━━━━━ Data provided ━━━━━

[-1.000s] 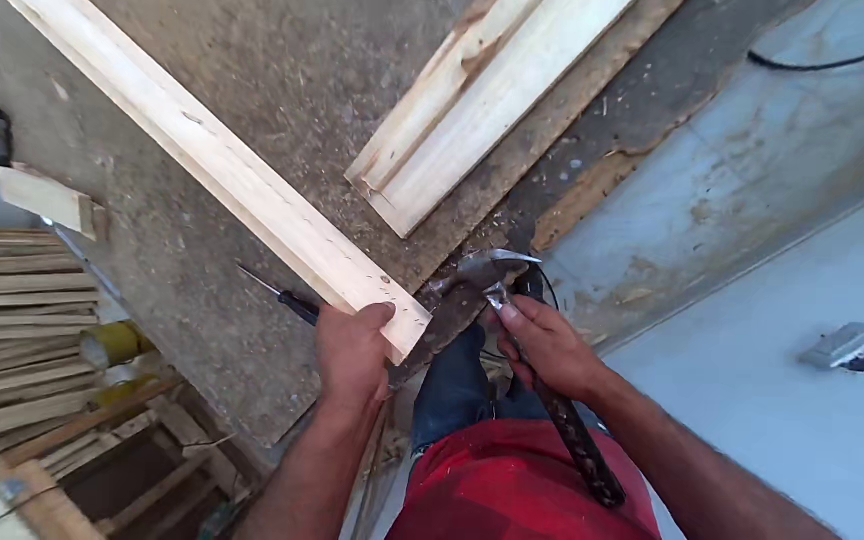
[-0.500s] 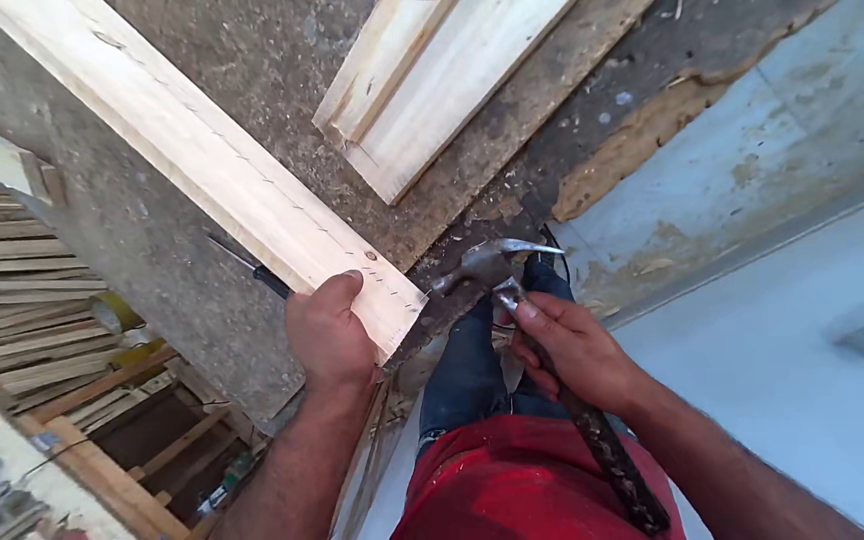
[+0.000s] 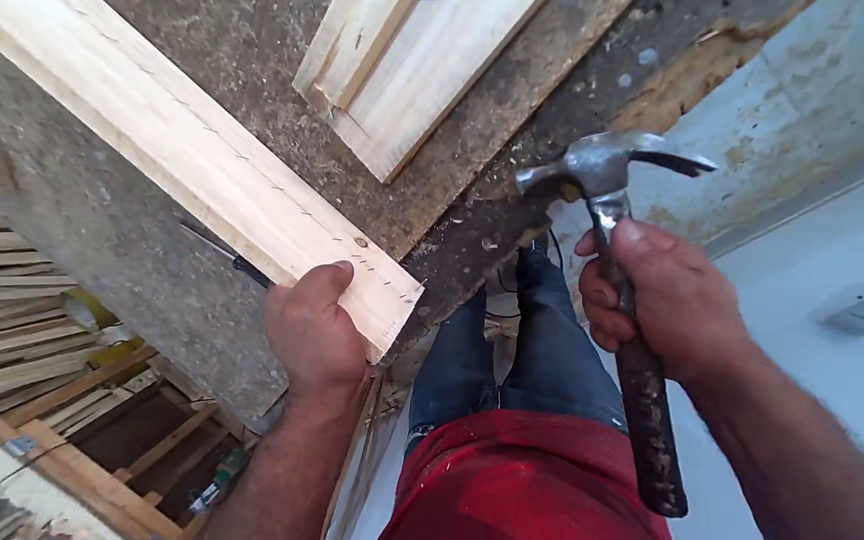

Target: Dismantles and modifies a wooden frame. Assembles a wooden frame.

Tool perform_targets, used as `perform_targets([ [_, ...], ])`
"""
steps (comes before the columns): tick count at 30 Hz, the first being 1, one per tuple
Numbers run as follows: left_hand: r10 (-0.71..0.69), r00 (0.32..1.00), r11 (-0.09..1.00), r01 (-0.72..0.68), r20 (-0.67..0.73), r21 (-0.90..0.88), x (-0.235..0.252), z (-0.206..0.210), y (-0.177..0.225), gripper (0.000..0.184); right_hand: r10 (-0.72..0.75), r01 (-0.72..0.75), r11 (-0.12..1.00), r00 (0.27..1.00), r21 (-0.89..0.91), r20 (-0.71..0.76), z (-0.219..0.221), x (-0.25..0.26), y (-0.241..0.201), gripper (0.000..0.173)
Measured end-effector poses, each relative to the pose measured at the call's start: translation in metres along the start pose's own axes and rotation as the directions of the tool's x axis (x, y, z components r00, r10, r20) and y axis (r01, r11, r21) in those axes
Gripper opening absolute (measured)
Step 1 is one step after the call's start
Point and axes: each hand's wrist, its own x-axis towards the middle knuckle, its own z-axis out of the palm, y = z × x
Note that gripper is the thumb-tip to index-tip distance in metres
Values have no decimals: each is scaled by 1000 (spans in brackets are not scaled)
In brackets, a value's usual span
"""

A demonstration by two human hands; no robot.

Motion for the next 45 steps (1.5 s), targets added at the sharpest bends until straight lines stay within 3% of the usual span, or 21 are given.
perform_targets([
  [2,7,1000,1000,-7,-3,-1,0,2,1,15,54,-53,998,997,-15,63,15,-4,12,43],
  [4,8,1000,1000,-8,-6,-10,0,1,1,16,197,-179,979,951,-94,240,30,-4,28,43],
  [6,14,1000,1000,-14,-4,-9,0,1,1,16,216,-197,976,931,-96,293,22,0,27,42],
  [9,20,1000,1000,-20,2,-2,0,0,0,17,101,-104,995,983,7,153,-3,8,9,41],
  [11,16,1000,1000,-16,10,-5,0,1,0,18,84,-89,995,991,38,106,4,8,8,43],
  [15,21,1000,1000,-21,-10,5,1,-1,0,18,214,-192,976,936,-104,281,25,5,20,43],
  [20,39,999,999,-39,2,8,1,-2,-1,18,63,-59,997,994,-46,85,7,9,5,43],
  [24,36,999,999,-36,-11,17,1,-5,-2,18,201,-183,979,933,-87,299,32,5,24,42],
  [29,39,999,999,-39,2,14,2,-6,-2,18,68,-68,998,990,-3,123,9,9,14,43],
  [33,25,1000,999,-25,-11,22,3,-9,-3,18,205,-194,979,931,-68,303,34,1,36,41],
  [38,23,1000,1000,-23,-8,7,2,-10,-3,19,68,-66,998,993,-20,100,13,5,18,42],
  [42,20,1000,1000,-20,-9,18,4,-14,-5,19,204,-170,976,933,-136,298,40,3,26,40],
  [45,2,1000,1000,-2,-15,6,5,-16,-5,18,77,-67,995,986,-68,148,8,8,9,41],
])
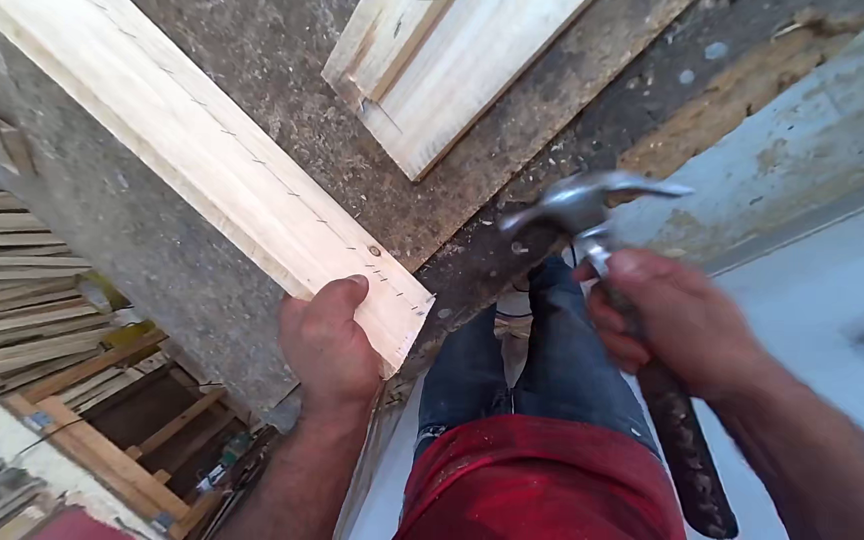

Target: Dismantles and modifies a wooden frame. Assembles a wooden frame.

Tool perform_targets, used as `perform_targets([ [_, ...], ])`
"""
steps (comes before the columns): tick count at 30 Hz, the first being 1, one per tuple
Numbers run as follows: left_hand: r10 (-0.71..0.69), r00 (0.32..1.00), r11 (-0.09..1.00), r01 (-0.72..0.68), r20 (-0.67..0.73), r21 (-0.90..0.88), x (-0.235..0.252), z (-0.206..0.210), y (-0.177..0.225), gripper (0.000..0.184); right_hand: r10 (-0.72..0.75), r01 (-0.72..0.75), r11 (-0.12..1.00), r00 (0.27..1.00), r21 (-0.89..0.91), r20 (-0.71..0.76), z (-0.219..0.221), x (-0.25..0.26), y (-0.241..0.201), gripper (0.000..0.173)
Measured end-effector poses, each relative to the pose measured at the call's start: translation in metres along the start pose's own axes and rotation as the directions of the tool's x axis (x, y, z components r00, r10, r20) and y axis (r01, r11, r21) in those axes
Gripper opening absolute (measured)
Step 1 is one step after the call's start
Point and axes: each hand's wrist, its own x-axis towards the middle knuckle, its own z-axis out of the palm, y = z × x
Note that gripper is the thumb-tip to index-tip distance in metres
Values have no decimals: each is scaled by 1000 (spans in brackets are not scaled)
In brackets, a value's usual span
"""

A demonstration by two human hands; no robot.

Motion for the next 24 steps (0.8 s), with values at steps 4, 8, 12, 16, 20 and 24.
perform_targets([
  [4,2,1000,1000,-2,4,-7,0,1,0,19,76,-77,997,995,13,67,34,1,22,40],
  [8,-3,1000,1000,3,6,-18,2,-1,0,18,61,-59,998,996,-30,68,20,2,17,39],
  [12,3,1000,999,-3,11,-41,2,0,-1,19,60,-59,998,997,-16,39,36,0,23,42],
  [16,-9,1000,1000,9,13,-30,2,-2,2,16,91,-88,996,990,-34,106,26,2,18,40],
  [20,-11,1000,999,11,5,-40,4,0,1,18,33,-32,999,999,36,-28,25,3,19,43],
  [24,-11,1000,999,12,17,-48,5,-1,1,19,130,-120,990,976,-70,173,36,8,24,40],
])
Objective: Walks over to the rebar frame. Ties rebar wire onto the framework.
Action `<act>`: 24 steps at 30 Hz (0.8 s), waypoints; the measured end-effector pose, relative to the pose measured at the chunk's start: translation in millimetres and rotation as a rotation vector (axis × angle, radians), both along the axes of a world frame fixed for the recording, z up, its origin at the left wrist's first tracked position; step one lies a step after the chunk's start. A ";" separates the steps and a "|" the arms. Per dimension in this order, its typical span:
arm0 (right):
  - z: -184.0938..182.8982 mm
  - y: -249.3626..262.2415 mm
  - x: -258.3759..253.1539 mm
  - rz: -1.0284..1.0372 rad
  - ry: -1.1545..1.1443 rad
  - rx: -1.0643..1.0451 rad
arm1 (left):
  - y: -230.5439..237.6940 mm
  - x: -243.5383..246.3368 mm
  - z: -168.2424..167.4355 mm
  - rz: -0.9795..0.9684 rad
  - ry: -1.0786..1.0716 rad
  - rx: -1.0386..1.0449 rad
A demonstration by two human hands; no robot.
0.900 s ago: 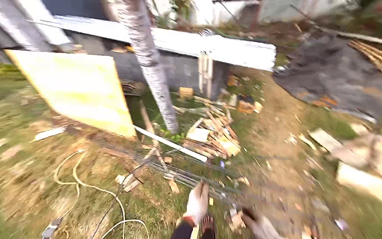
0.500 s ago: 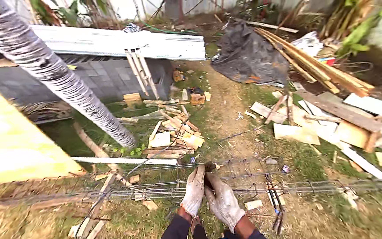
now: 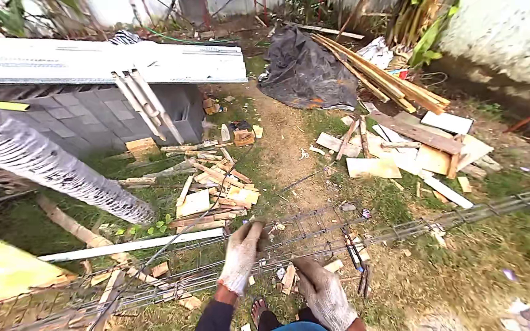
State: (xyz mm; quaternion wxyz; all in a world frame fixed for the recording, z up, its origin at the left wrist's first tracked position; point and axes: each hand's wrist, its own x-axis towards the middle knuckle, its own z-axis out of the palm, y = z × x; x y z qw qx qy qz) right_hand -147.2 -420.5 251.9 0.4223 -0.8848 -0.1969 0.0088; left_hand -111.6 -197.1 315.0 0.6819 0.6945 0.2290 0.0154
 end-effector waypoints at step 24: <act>52.3 51.9 30.1 0.323 0.270 -0.077 | 9.7 -57.5 -2.7 -0.193 -0.107 0.209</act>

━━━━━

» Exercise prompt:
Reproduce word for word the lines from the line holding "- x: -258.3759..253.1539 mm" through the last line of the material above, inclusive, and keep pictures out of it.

» Task output:
  - x: -258.3759..253.1539 mm
  - rz: -1.0284..1.0372 rad
  - ry: -1.1545..1.1443 rad
  - rx: -1.0643..1.0451 rad
arm1 (left):
  - y: -230.5439..237.6940 mm
  - x: -243.5383..246.3368 mm
  - z: -168.2424..167.4355 mm
  - rz: -0.9795..0.9684 rad
  - ry: -1.0786..1.0716 rad
  - rx: -1.0386..1.0449 rad
A demonstration by two human hands; no robot.
0.900 s ago: 
0.500 s ago: 
now: 
State: (xyz mm; quaternion wxyz; all in a world frame fixed for the recording, z up, its origin at the left wrist's first tracked position; point and axes: each hand's wrist, its own x-axis towards the middle knuckle, its own z-axis out of the palm, y = z × x; x y z qw qx qy qz) right_hand -147.2 -420.5 251.9 0.4223 -0.8848 -0.1969 0.0088; left_hand -111.6 -197.1 315.0 0.6819 0.6945 0.2290 0.0154
 end-effector waypoints at step 24: <act>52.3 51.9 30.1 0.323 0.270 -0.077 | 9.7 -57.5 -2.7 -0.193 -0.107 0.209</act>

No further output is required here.